▶ [WHAT YOU NEED TO DO]:
If a line below contains "camera", add it to your tally, then answer with the tally alone.

[[ MATERIAL PROVIDED open ]]

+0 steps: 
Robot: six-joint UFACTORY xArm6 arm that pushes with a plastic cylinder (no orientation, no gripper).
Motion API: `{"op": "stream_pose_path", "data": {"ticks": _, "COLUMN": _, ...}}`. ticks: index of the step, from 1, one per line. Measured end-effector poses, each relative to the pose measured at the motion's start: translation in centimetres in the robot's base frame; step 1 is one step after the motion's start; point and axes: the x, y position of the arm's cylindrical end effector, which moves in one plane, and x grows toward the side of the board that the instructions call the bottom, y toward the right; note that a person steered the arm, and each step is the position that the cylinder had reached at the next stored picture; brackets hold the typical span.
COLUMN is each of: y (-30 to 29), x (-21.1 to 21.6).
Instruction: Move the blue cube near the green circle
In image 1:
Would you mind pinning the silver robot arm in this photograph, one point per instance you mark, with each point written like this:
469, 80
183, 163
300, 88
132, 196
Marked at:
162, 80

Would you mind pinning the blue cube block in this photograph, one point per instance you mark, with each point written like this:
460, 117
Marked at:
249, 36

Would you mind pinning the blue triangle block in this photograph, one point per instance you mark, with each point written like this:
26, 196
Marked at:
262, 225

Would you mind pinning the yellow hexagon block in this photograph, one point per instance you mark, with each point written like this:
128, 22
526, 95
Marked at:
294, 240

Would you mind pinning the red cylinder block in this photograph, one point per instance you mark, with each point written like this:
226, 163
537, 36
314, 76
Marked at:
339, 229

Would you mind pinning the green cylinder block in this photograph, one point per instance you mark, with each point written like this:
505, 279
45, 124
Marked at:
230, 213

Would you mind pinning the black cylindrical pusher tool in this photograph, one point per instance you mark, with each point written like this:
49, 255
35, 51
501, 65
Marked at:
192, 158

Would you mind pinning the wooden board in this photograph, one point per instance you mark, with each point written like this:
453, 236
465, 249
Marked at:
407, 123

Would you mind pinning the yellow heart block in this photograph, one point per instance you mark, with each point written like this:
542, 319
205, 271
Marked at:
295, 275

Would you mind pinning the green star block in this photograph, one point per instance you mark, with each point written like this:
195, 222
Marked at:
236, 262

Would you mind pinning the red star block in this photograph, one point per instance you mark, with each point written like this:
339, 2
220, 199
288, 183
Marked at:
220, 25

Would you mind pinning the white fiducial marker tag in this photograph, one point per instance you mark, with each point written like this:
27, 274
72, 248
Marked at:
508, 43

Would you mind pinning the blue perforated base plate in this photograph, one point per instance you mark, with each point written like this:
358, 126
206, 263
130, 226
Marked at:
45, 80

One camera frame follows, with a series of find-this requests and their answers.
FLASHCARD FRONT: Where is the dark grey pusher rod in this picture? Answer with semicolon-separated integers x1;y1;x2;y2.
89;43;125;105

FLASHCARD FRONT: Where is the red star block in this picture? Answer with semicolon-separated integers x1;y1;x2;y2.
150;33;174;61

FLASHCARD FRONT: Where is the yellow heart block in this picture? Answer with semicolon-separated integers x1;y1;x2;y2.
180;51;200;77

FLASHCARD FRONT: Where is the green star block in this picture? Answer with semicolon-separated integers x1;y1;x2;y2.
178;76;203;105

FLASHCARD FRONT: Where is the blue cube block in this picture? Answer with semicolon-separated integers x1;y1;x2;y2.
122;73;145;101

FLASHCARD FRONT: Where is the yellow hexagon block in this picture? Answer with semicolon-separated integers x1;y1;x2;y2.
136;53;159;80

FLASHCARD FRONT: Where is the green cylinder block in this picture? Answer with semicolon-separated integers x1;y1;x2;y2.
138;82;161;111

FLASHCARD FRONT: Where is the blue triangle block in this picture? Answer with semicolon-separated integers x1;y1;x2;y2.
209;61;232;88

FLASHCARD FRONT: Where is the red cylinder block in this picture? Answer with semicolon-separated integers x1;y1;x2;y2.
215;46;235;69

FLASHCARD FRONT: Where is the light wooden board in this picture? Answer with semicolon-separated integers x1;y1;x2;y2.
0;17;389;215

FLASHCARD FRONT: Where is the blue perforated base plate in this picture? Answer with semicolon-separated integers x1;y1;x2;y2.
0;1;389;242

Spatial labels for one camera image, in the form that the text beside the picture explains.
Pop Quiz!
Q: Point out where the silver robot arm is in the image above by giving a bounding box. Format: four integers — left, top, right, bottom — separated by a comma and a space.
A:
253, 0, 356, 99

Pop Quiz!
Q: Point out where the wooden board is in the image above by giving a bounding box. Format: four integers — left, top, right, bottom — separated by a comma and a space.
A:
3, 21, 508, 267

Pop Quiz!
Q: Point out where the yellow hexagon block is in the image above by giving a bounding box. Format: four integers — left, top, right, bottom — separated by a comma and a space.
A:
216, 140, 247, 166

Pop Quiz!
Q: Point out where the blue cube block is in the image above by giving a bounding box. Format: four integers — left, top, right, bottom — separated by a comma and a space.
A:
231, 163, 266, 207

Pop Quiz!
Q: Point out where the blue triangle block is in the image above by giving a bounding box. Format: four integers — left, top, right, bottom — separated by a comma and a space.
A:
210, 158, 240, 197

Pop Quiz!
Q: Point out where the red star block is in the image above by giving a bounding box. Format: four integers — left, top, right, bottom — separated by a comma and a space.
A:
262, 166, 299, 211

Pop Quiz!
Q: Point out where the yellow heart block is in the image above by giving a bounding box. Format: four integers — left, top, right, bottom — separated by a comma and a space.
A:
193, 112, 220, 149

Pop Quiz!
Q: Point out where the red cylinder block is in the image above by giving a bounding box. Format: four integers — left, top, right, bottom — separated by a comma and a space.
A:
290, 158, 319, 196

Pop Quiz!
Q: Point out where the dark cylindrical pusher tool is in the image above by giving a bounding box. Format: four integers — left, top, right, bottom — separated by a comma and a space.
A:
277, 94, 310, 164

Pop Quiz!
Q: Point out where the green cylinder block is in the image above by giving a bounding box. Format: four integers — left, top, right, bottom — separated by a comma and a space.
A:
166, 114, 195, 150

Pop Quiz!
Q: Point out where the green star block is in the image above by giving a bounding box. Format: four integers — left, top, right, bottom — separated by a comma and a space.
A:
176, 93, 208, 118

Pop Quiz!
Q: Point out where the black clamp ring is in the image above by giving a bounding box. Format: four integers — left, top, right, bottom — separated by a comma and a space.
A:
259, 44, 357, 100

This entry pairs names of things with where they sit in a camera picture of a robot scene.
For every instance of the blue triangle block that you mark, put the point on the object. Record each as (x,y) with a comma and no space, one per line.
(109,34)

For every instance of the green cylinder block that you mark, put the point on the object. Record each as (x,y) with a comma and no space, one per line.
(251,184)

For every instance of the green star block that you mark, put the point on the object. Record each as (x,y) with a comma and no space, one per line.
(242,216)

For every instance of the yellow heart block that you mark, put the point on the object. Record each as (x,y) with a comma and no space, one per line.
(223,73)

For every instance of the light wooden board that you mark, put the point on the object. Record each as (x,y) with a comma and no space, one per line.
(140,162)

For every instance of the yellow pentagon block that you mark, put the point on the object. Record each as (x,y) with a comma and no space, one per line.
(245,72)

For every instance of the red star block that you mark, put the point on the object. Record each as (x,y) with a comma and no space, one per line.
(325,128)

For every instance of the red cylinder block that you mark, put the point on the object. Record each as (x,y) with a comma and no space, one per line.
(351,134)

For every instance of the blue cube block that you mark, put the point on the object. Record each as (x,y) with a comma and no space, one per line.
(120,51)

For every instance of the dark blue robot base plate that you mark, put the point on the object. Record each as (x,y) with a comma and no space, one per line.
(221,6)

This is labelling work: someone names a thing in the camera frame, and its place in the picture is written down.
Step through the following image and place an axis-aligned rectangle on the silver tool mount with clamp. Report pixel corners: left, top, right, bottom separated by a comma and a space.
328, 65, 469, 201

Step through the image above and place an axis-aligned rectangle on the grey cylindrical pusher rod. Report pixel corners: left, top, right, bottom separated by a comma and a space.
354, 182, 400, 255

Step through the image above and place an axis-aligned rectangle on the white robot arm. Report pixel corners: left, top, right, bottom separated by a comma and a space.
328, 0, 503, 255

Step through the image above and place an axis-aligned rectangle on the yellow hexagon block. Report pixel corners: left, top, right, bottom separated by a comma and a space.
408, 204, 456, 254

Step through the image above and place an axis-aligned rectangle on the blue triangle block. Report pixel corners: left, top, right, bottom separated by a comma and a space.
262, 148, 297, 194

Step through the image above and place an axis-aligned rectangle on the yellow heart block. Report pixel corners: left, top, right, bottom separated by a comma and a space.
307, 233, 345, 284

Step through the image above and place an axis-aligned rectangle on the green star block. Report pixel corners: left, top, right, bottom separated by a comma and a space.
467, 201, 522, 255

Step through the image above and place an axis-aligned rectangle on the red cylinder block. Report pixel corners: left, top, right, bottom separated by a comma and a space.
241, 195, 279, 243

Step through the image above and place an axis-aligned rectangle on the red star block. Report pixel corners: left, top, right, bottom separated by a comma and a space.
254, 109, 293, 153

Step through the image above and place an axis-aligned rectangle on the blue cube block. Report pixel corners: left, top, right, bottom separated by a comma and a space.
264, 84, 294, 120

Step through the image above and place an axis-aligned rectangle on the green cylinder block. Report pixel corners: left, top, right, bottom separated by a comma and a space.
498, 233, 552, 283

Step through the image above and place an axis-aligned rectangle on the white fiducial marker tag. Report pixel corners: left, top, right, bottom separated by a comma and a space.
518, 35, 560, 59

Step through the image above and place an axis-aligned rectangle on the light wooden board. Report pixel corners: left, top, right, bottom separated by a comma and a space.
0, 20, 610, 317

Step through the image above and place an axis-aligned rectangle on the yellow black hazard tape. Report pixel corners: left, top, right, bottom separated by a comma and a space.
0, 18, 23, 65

[[ MATERIAL PROVIDED closed ]]

▶ [RESULT OF THE TASK]:
4